▶ _YOUR TASK_
Each line of the records that holds the word "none" should be copied out.

▶ _RECORDS FOR THE TASK_
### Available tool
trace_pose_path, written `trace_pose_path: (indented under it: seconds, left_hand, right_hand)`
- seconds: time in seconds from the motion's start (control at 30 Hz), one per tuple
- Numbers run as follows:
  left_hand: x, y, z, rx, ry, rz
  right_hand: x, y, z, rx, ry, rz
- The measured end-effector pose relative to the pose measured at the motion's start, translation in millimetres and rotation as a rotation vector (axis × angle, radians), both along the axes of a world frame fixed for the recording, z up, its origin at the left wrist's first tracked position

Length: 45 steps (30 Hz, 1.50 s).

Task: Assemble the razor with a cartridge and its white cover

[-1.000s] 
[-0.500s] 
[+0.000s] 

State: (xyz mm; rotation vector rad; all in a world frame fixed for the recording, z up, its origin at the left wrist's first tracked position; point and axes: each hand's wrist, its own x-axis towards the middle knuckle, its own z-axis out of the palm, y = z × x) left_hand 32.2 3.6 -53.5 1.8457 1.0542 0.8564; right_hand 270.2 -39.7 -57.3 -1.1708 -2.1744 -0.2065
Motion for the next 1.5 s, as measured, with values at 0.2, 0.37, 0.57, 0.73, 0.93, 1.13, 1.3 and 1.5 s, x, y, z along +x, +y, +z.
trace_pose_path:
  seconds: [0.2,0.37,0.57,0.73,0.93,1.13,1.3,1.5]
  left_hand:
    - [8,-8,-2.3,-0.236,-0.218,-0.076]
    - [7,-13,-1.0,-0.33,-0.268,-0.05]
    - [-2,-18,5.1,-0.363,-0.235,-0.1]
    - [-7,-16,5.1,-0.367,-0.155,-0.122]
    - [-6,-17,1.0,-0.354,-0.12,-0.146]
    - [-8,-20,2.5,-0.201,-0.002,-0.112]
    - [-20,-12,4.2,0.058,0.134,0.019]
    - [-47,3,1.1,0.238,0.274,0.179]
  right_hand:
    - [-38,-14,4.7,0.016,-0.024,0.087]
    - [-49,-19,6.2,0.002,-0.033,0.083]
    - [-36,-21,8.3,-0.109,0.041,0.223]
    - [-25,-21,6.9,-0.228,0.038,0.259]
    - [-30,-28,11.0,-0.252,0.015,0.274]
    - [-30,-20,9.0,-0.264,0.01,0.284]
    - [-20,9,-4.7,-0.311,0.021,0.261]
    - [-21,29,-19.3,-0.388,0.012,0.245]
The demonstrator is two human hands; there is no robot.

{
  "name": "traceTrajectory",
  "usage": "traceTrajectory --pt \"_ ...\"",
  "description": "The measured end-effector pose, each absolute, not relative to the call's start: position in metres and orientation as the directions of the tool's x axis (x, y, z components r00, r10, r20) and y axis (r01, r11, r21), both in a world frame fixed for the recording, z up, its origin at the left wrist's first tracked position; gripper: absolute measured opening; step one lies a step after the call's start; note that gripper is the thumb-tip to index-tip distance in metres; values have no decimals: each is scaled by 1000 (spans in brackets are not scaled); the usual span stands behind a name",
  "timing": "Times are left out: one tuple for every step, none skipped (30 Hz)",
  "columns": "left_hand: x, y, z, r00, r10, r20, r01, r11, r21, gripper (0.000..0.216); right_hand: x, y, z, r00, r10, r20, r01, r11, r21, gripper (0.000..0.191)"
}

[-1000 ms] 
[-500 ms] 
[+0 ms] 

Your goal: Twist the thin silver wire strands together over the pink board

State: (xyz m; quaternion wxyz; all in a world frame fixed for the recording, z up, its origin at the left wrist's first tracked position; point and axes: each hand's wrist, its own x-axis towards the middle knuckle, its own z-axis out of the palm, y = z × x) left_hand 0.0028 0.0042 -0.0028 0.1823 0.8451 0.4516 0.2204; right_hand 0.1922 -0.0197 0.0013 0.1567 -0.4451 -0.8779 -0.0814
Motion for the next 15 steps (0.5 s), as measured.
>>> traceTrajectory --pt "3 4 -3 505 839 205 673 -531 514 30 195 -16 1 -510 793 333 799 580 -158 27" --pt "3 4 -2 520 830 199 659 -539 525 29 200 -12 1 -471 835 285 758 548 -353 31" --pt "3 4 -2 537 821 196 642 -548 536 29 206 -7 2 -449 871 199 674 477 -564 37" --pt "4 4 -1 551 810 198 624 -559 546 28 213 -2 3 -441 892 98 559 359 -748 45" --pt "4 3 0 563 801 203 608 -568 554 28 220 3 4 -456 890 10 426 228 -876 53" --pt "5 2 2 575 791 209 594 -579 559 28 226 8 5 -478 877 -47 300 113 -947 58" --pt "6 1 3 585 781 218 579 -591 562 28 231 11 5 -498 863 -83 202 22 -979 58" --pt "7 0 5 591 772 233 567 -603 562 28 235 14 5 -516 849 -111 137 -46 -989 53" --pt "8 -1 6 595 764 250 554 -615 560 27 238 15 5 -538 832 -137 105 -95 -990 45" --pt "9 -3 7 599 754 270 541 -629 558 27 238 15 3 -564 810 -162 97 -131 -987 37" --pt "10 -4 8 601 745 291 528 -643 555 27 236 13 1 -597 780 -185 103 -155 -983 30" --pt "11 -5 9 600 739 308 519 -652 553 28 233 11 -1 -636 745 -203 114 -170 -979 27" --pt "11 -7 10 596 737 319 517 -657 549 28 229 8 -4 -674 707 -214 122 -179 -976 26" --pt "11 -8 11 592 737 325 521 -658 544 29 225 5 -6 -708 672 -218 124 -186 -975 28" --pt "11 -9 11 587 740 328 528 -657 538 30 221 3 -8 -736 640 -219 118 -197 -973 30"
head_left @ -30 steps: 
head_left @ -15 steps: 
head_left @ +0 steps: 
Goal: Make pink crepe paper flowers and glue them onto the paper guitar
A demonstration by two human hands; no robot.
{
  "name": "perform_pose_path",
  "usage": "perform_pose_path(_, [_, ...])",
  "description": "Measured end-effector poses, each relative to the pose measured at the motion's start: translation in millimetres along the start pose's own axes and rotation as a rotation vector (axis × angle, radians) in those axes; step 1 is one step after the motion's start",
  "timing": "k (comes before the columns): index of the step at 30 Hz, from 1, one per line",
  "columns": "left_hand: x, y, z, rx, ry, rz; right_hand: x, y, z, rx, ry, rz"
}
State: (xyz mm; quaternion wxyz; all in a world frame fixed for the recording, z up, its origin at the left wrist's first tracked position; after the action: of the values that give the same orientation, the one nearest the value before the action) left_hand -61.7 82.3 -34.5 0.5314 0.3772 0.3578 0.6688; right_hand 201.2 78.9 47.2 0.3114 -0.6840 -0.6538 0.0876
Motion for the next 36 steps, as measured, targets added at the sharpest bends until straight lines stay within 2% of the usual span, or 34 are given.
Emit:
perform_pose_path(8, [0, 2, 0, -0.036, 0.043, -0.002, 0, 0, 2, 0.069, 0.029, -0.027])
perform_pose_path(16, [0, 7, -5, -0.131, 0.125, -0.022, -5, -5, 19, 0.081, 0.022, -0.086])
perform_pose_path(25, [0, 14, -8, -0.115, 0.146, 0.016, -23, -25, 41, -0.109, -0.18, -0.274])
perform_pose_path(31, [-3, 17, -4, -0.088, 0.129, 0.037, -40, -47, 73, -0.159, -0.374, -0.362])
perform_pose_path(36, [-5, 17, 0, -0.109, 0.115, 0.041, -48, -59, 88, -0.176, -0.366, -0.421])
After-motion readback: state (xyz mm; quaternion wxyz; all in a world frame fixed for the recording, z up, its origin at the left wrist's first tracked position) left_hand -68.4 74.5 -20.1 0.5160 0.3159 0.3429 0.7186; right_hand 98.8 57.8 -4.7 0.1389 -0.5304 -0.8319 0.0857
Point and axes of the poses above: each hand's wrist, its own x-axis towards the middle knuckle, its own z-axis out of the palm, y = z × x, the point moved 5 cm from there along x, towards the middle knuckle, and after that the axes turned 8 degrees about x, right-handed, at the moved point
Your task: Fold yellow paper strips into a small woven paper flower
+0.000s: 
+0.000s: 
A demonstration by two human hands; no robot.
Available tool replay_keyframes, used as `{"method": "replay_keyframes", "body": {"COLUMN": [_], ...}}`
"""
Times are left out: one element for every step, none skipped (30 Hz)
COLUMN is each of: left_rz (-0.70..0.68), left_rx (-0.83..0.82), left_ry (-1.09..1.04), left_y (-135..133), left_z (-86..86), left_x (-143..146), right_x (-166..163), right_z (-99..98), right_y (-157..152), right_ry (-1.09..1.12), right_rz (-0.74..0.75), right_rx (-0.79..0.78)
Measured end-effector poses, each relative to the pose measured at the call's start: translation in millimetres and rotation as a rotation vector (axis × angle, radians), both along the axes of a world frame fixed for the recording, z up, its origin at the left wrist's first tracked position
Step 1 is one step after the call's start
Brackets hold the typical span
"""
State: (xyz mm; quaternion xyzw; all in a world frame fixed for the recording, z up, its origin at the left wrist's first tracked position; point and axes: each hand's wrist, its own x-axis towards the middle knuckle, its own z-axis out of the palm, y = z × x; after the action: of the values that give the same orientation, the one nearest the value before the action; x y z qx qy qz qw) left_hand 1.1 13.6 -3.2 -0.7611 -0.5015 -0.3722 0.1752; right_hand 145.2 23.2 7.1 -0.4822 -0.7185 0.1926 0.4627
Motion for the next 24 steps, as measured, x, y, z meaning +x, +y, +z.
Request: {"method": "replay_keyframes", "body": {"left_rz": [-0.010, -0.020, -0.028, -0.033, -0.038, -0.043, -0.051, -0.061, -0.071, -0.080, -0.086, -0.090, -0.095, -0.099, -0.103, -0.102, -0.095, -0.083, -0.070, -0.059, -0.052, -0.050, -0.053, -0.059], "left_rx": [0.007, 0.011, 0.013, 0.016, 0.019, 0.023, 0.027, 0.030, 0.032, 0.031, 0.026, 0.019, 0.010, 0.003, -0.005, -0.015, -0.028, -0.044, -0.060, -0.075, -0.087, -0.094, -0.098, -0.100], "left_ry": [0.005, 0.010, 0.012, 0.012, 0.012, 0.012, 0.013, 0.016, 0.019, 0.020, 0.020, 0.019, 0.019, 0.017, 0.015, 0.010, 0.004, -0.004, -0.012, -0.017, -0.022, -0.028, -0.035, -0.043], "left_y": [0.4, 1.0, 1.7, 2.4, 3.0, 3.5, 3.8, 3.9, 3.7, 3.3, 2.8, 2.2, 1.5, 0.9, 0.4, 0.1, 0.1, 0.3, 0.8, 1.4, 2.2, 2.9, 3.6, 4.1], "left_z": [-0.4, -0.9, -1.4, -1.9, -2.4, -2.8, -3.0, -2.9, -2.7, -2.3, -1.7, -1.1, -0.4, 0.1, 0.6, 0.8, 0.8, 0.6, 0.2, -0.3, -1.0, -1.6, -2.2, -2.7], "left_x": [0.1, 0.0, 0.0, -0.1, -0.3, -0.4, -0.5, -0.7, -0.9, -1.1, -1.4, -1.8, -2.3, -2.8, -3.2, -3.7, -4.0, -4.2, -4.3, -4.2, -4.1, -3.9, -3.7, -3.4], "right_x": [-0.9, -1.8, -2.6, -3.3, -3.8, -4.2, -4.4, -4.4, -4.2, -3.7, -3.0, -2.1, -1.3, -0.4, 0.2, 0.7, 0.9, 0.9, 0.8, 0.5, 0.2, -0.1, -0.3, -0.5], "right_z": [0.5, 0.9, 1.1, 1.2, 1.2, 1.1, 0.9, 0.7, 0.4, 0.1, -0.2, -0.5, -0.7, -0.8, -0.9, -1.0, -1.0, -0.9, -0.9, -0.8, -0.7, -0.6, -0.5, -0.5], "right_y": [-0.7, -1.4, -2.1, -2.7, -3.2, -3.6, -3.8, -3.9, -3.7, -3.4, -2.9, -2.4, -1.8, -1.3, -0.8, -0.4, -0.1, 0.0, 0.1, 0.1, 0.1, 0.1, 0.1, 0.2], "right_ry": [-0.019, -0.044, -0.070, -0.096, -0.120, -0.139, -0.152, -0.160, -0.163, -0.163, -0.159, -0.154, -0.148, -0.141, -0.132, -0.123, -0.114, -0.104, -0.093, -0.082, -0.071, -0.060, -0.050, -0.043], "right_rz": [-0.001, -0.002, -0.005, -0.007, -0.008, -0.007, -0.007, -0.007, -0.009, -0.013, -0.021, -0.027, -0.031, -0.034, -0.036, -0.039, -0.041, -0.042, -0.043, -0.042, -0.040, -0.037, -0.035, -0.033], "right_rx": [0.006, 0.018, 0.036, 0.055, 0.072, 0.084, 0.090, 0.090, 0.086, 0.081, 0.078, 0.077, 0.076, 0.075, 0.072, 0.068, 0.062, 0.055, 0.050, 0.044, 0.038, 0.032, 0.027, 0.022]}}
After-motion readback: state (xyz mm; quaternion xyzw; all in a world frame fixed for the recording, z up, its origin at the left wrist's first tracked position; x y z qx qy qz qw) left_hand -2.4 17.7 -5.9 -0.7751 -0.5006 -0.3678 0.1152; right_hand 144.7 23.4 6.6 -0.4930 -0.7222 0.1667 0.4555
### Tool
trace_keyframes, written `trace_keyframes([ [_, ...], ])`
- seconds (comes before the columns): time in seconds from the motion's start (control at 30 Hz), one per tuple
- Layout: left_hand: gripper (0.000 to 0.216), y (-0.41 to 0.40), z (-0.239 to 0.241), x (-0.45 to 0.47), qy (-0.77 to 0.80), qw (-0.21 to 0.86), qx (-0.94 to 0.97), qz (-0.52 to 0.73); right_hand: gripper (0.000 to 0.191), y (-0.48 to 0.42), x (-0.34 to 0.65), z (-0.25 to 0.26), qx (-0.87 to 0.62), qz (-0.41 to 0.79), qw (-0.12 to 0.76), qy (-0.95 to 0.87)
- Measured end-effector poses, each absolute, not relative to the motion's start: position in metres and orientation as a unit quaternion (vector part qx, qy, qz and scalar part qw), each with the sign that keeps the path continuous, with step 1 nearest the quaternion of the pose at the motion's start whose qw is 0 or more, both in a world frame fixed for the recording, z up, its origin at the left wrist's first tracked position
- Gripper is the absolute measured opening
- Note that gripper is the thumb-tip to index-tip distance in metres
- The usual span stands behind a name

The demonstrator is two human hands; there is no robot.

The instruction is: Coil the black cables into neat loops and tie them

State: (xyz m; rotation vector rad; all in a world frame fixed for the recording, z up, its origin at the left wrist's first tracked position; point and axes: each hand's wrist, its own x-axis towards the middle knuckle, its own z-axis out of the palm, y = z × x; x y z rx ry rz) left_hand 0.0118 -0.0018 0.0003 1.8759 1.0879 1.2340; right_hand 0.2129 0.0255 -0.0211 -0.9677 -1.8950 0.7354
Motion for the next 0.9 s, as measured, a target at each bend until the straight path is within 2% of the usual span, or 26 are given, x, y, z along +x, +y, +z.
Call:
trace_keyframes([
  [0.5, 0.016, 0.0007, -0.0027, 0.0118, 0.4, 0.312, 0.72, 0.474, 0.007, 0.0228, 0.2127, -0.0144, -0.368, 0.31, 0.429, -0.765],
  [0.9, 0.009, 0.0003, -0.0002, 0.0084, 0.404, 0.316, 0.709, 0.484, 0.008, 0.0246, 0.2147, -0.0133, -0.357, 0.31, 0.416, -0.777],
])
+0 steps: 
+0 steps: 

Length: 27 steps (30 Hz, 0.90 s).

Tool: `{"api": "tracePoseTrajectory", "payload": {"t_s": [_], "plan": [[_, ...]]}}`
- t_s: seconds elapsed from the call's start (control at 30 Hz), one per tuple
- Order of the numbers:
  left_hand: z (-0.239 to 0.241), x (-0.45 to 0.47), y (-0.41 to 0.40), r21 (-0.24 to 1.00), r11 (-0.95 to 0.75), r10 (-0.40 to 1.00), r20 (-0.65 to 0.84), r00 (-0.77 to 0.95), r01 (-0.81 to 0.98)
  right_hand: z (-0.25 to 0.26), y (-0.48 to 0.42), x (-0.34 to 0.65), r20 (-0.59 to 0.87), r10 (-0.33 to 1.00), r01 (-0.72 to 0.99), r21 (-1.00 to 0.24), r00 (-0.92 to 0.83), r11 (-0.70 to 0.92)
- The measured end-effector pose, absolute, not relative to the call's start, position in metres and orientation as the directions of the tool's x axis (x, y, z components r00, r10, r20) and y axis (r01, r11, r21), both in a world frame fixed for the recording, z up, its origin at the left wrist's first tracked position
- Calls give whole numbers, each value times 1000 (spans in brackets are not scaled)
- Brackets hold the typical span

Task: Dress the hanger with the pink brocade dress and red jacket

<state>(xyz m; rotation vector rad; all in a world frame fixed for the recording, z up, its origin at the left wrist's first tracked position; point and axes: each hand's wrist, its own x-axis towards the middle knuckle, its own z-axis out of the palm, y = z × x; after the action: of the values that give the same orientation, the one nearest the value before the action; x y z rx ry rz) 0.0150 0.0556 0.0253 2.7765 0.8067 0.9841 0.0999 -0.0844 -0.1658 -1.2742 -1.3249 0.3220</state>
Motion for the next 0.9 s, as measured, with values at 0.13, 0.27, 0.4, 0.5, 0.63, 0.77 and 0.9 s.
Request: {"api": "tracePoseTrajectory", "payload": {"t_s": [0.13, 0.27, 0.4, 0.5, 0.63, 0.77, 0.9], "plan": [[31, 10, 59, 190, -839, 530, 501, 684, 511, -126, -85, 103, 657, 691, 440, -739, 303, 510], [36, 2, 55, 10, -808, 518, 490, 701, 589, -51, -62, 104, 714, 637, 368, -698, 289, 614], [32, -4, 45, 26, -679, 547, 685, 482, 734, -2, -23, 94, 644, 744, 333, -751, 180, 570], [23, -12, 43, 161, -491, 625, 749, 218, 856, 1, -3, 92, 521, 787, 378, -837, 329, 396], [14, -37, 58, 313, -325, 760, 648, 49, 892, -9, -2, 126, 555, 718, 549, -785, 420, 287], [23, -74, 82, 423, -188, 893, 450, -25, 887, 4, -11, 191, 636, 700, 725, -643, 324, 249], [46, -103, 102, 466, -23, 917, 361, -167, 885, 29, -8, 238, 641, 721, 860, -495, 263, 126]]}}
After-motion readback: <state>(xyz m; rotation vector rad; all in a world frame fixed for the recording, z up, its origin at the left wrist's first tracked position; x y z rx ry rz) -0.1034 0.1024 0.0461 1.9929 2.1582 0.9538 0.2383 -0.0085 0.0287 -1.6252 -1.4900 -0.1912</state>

▶ _OUTPUT BELOW_
  "timing": "Times are left out: one tuple for every step, none skipped (30 Hz)",
Times are left out: one element for every step, none skipped (30 Hz)

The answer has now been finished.